## EXERCISE REQUIREMENTS
Exactly as written, output each of the lines below, with no images.

## DATA BLOCK
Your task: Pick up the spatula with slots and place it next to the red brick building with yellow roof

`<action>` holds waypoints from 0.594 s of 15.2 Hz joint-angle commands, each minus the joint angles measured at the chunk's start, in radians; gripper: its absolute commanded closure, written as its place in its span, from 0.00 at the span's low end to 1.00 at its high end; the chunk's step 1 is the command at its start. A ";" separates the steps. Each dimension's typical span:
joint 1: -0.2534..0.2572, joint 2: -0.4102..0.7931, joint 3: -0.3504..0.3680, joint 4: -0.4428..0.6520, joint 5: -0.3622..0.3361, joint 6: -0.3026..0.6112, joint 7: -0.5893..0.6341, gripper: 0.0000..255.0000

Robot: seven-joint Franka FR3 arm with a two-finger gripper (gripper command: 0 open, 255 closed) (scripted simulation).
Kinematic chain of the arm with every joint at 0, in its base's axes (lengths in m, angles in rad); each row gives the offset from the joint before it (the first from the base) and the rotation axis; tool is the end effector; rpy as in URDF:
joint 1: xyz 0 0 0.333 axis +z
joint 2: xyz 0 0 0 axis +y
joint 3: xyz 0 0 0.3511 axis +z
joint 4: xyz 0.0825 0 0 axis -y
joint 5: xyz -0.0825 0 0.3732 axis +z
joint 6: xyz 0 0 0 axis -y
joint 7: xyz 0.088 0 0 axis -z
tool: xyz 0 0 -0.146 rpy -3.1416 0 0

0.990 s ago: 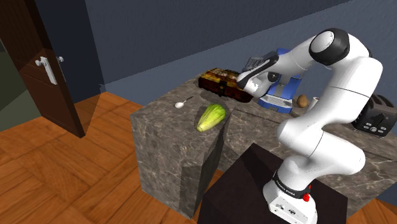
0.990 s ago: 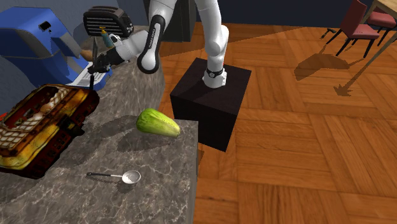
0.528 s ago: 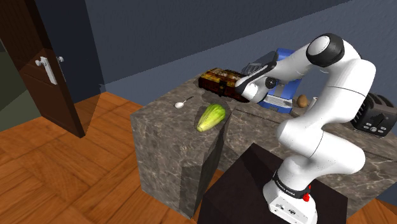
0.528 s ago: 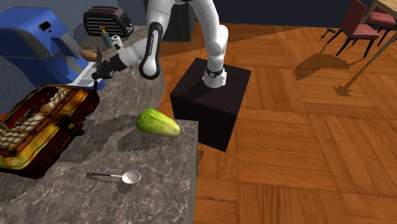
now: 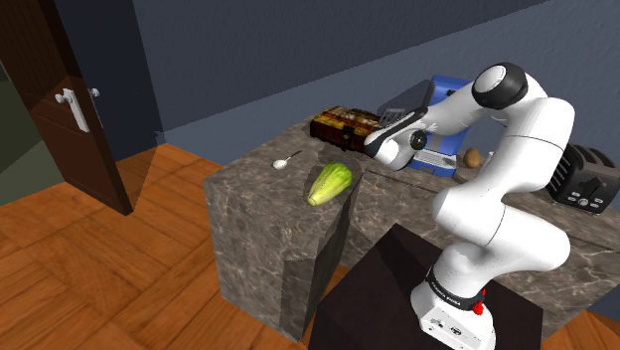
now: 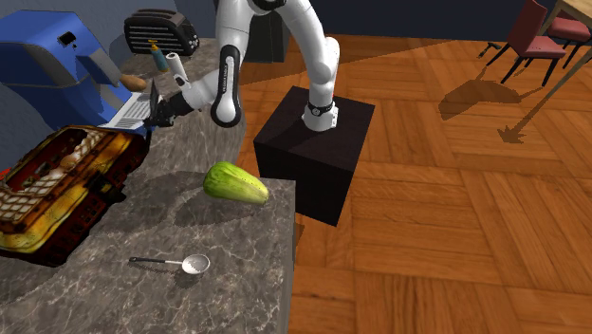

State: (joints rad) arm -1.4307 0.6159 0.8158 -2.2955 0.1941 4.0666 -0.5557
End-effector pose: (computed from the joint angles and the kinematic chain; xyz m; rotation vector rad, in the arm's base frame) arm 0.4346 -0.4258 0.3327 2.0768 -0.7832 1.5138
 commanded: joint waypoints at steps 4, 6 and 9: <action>0.023 0.076 -0.030 0.021 -0.032 0.046 -0.016 1.00; 0.033 0.106 -0.042 0.029 -0.045 0.064 -0.021 1.00; 0.046 0.151 -0.060 0.043 -0.066 0.089 -0.028 1.00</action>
State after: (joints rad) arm -1.3890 0.7525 0.7612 -2.2553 0.1349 4.1462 -0.5815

## RESPONSE BELOW
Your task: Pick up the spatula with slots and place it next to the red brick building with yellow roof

`<action>` holds waypoints from 0.594 s of 15.2 Hz joint-angle commands, each minus the joint angles measured at the chunk's start, in radians; gripper: its absolute commanded closure, written as its place in its span, from 0.00 at the span's low end to 1.00 at its high end; the chunk's step 1 is the command at its start. A ";" separates the steps. Each dimension's typical span:
joint 1: -0.2534..0.2572, joint 2: -0.4102..0.7931, joint 3: -0.3504..0.3680, joint 4: -0.4428..0.6520, joint 5: -0.3622..0.3361, joint 6: -0.3026..0.6112, joint 7: -0.5893..0.6341, gripper: 0.0000..255.0000

Robot: seven-joint Franka FR3 arm with a two-finger gripper (gripper command: 0 open, 255 closed) (scripted simulation).
Kinematic chain of the arm with every joint at 0, in its base's axes (lengths in m, angles in rad); each row gives the offset from the joint before it (the first from the base) and the rotation axis; tool is the end effector; rpy as in URDF:
joint 1: xyz 0 0 0.333 axis +z
joint 2: xyz 0 0 0 axis +y
joint 3: xyz 0 0 0.3511 axis +z
joint 4: xyz 0.0825 0 0 axis -y
joint 5: xyz -0.0825 0 0.3732 axis +z
joint 6: xyz 0 0 0 axis -y
joint 7: xyz 0.088 0 0 axis -z
tool: xyz 0 0 -0.146 rpy -3.1416 0 0

0.990 s ago: 
0.990 s ago: 
0.528 s ago: 
0.528 s ago: 
now: 
now: 

State: (joints rad) arm -1.4307 0.6159 0.8158 -2.2955 0.1941 4.0666 -0.5557
End-effector pose: (computed from the joint angles and the kinematic chain; xyz m; rotation vector rad, in the arm's base frame) arm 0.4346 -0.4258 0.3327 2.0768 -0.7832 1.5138
 commanded: joint waypoints at steps 4, 6 and 9: <action>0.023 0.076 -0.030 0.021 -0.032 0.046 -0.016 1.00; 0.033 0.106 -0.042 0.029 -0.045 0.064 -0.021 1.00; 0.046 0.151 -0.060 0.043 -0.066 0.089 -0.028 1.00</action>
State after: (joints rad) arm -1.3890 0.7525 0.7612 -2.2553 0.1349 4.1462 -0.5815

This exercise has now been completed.